++++ Records to use

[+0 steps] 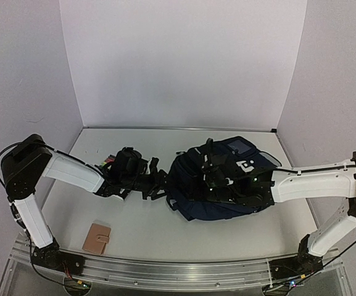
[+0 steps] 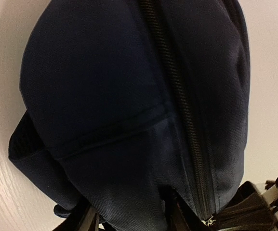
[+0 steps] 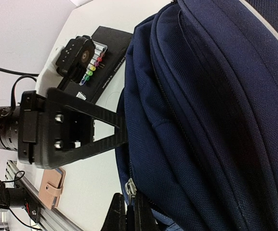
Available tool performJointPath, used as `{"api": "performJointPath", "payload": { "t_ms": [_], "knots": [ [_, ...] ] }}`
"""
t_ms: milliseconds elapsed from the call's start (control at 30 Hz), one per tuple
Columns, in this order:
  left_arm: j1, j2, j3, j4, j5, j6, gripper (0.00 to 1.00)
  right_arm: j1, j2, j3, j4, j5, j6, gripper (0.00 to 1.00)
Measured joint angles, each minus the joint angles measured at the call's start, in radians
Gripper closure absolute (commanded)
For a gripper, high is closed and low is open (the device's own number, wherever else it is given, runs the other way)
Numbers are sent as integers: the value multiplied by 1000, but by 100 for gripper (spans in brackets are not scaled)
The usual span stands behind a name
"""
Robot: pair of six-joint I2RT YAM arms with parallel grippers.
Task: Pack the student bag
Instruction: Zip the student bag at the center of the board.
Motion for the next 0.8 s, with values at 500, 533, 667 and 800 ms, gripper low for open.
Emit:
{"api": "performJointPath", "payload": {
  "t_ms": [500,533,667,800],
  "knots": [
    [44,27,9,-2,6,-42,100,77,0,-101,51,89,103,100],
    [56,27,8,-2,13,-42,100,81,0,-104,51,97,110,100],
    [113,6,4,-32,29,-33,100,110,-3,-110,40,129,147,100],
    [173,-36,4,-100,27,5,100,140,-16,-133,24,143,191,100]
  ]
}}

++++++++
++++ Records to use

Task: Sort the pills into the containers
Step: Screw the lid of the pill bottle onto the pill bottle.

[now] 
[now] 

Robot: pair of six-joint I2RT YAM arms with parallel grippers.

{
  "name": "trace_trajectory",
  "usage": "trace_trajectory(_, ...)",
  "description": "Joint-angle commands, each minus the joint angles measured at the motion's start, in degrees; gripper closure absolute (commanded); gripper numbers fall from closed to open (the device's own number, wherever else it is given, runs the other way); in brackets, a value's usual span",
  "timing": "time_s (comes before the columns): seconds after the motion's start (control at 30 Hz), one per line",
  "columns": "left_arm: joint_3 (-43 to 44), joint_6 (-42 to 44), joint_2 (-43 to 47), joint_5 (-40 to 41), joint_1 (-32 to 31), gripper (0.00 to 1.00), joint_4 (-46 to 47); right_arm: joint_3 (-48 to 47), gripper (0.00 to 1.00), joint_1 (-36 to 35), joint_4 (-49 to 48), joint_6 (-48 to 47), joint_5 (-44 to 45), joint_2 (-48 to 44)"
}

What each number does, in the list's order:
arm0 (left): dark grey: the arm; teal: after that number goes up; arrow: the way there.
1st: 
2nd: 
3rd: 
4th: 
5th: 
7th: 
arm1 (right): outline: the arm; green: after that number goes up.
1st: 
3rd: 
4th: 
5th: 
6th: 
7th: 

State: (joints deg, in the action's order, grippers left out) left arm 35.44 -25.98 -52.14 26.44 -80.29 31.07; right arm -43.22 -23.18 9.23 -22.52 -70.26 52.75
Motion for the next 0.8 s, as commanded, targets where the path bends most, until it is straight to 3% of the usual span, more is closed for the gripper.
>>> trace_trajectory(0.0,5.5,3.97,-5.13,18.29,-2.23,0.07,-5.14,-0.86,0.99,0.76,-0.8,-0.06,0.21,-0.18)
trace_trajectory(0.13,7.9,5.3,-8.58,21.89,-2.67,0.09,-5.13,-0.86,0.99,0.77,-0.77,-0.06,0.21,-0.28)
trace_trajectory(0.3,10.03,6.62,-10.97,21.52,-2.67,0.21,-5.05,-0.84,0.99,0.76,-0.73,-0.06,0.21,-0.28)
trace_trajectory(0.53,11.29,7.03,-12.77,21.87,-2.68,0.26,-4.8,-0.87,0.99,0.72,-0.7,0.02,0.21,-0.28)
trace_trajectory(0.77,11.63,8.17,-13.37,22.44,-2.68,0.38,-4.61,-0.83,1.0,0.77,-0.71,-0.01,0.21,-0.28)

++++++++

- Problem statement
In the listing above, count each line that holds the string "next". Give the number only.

- Answer to the problem
2